When a photo of a heavily pregnant woman named Lea-Ann Ellison lifting 35kg weights was posted on the Internet last September, it sparked a gush of vitriol especially within the mummy community. Many claimed that pregnant women should refrain from doing any form of strenuous physical activity as it would endanger the life of their unborn child. Ellison, however, stuck to her guns. “It’s completely acceptable and healthy for the baby if you keep doing what your body is used to,” the former bodybuilder was quoted as saying. She is now the mother of a healthy baby boy.
So, does that mean it’s perfectly okay to exercise when you are pregnant and that you can brush aside any other concerns?
The general recommendation of exercising 2.5 hours a week is applicable to those who are pregnant as well, so the question isn’t so much about whether or not it’s okay for pregnant ladies to do so, but rather how long and how hard they should be exercising. Many doctors interviewed during the controversy leaned towards Ellison’s personal choice but cautioned expectant mums against pushing their physical limits. Several factors come into play, including age, overall health, and pre-pregnant fitness level. Of course, lifting heavy weights wouldn’t be encouraged for most pregnant women, but Ellison’s case is an exception as she had been actively engaged in high intensity workouts even before her pregnancy.

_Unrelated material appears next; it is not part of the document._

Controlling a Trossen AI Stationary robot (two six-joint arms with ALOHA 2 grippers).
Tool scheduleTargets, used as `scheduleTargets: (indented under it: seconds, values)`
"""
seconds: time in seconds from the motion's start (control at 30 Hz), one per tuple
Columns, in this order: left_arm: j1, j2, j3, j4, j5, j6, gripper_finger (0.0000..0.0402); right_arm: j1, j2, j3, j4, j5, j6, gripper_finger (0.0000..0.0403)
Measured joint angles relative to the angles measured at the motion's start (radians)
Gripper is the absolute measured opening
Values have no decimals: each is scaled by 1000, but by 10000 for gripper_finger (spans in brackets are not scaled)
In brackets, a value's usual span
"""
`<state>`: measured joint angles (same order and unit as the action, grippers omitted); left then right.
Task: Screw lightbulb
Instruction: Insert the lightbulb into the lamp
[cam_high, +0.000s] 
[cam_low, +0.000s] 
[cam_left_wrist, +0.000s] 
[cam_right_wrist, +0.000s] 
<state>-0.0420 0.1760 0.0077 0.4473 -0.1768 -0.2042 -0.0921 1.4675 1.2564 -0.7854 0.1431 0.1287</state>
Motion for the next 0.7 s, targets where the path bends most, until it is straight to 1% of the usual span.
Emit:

Before you embark on any exercise programme, the rule of thumb is to check in with your doctor so he or she can advise on the type of exercises you can do. Not surprisingly, exercising during your pregnancy brings with it a whole host of benefits for you and your baby. Here are some of them:
- Eases labour and delivery
Regular exercise helps you maintain your endurance level, which greatly helps you manage the pains of delivery.
- Elevates your mood
Exercising prompts the release of the feel-good hormone endorphins, which translates to a happier you.
- Reduces physical discomforts of pregnancy
Exercises such as Pilates help strengthen your core and correct your posture, thus providing back pain relief – a common grievance among expectant mums.
- Helps you return to your pre-pregnancy body quicker
By maintaining your fitness level during your pregnancy, it’s easier and quicker for you to regain your pre-pregnancy figure.